We also found evidence of an overall priming effect, a significant behavioral speed advantage (F(1,63) = 83.8; p < 0.0001; Fig. 3B) for congruent (1,160 ms; [95% CI = 1,097–1,224 ms]) versus incongruent (1,246 ms; [95% CI = 1,176–1,317 ms]) targets.

We further found a significant main effect of cue type (F(1,63) = 39.1; p < 0.0001; Fig. 3C) such that targets preceded by object cues (1,156 ms; [95% CI = 1,091–1,221 ms]) were responded to more quickly than targets preceded by category cues (1,251 ms; [95% CI = 1,180–1,322 ms]).

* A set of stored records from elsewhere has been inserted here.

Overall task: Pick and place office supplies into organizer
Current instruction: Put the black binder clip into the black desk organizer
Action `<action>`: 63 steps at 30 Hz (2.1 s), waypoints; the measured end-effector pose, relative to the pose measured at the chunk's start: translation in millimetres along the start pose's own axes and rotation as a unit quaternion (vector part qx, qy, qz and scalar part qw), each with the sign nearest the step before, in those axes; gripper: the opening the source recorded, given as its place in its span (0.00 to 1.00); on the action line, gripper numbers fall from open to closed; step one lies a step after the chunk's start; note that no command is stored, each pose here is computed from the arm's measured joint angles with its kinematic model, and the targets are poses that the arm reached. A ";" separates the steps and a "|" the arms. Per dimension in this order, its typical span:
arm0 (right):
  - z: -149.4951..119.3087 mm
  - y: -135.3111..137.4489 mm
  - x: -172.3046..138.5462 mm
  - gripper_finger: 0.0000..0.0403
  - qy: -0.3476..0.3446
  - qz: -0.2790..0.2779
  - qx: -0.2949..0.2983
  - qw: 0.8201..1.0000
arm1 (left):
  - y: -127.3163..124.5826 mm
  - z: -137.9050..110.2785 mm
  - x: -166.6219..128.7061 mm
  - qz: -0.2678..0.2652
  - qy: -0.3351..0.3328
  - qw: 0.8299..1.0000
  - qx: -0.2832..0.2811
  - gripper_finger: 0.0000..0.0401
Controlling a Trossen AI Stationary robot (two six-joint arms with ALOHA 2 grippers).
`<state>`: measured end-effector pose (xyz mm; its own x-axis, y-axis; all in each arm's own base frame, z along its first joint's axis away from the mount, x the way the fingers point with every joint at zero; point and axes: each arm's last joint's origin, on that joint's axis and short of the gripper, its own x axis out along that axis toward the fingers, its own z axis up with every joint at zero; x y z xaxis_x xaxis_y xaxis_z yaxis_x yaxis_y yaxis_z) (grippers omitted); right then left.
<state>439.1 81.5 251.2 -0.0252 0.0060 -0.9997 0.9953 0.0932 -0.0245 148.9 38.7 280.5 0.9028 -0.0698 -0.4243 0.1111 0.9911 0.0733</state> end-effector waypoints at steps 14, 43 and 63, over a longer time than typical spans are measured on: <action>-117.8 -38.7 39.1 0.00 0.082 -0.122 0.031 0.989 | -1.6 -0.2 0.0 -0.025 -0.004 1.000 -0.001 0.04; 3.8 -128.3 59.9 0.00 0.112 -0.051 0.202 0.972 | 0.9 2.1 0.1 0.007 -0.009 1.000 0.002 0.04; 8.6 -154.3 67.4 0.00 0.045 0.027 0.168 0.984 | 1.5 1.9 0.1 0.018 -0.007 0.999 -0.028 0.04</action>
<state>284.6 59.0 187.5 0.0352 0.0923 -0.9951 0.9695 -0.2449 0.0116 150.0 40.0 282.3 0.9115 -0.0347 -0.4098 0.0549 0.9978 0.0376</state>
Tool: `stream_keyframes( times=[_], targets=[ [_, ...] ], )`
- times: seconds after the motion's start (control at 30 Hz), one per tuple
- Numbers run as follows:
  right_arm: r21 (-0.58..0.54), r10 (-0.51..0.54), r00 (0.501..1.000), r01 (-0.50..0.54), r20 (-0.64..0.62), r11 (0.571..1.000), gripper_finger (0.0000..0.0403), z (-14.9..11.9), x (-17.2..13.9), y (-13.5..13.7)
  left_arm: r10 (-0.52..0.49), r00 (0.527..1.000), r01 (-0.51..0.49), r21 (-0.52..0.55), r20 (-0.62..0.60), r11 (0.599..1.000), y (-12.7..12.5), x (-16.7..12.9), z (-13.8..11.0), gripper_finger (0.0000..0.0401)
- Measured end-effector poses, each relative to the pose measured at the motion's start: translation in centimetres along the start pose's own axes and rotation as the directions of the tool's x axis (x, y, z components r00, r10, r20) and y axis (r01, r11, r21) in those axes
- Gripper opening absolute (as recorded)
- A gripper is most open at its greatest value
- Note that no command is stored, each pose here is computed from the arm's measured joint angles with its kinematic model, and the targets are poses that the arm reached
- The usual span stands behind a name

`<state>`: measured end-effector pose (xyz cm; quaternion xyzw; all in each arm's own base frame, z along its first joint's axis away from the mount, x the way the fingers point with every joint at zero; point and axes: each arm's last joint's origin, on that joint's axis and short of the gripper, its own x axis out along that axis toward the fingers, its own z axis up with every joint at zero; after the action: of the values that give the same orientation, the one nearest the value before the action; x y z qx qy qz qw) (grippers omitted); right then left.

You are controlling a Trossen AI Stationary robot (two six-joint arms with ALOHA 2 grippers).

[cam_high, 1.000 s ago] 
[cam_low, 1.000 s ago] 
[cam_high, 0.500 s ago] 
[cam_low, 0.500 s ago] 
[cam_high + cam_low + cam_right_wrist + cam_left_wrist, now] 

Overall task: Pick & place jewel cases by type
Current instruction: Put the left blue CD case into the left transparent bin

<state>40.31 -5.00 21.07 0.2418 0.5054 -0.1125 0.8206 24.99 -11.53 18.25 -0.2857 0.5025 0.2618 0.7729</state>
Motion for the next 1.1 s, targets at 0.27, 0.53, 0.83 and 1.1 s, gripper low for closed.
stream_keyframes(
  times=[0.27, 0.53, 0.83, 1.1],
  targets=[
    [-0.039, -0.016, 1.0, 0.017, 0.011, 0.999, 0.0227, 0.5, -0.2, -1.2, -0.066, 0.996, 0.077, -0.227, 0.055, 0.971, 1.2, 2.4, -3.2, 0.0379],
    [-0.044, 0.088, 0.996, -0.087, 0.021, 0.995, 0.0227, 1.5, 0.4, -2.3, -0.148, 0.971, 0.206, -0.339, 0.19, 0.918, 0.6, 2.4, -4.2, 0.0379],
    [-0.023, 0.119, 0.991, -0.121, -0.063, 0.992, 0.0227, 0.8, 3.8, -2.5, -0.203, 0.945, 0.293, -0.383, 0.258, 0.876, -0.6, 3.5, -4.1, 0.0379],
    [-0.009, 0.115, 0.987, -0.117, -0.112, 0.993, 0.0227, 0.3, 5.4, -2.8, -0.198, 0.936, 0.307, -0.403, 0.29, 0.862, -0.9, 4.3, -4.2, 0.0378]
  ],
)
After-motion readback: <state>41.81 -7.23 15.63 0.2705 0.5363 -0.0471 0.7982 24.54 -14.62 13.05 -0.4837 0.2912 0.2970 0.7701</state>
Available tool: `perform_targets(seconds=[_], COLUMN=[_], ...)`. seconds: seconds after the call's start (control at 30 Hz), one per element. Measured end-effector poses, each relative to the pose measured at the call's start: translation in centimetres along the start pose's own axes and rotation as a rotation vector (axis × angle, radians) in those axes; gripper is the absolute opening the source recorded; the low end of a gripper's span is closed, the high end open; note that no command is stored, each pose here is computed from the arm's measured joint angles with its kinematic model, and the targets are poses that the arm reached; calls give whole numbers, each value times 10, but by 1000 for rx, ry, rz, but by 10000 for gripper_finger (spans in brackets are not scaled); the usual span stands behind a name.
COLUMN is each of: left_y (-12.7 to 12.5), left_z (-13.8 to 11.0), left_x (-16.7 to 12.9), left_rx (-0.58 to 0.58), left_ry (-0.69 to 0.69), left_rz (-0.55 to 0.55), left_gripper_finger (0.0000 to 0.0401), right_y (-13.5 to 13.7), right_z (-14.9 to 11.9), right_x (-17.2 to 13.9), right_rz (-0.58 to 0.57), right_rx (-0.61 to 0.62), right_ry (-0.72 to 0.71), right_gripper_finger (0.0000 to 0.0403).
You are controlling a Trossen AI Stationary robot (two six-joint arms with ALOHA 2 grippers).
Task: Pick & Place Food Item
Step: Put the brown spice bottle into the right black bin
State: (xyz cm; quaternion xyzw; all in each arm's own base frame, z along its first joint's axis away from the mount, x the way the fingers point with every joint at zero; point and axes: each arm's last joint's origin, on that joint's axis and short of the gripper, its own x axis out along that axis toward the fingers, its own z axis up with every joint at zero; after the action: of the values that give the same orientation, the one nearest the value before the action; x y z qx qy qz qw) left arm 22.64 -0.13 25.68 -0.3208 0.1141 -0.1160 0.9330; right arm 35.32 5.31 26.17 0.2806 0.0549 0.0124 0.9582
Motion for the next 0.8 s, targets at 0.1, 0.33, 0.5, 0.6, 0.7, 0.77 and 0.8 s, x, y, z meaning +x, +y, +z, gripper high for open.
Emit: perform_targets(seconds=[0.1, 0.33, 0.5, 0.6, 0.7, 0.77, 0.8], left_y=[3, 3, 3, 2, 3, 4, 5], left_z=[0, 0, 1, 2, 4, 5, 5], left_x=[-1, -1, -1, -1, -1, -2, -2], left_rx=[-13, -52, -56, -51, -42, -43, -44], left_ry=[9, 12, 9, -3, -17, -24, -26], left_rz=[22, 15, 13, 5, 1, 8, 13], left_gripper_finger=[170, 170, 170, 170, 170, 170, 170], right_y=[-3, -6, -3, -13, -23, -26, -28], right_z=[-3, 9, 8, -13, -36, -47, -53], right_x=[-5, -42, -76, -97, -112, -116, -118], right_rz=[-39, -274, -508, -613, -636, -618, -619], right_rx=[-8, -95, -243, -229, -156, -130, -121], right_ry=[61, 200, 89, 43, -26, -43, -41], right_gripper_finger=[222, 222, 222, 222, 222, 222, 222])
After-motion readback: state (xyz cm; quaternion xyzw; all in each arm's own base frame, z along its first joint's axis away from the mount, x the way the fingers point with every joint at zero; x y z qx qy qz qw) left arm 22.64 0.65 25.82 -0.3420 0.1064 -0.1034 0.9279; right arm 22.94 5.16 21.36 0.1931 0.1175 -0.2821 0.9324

We next addressed our main research question regarding an increased priming effect in olfactory processing versus visual processing. We hypothesized this interaction would be significant, at least for the object task. Indeed, we observed a statistically significant two-way interaction between modality and congruency (F(1,63) = 5.5; p = 0.02; Fig. 3D). This indicated that olfaction is, to a larger extent than vision, more reliant on priming from verbal cues. This is evident in the fact that the priming effect in olfactory response times, the difference between congruent (1,751 ms; [95% CI = 1,649–1,853 ms]) and incongruent (1,853 ms; [95% CI = 1,741–1,964 ms]) trials, was greater than the difference between congruent (570 ms; [95% CI = 537–603 ms]) and incongruent (640 ms; [95% CI = 599–681 ms]) visual response times. We did not, however, observe a statistically significant three-way interaction between modality, congruency, and cue type (F(1,63) = 2.2; p = 0.14). Thus, we did not find evidence for an increased priming effect for olfaction with object cues relative to category cues, but it should be noted that the experiment was not adequately powered to bring out a three-way interaction effect. A full visualization of all data for Experiment 1 can be seen in Figure 3E–H. Summary statistics can be seen in Table 1.

Table 1.

Three-way ANOVA for response time by modality (vision, olfaction) by congruency (congruent, incongruent) by cue type (object, category)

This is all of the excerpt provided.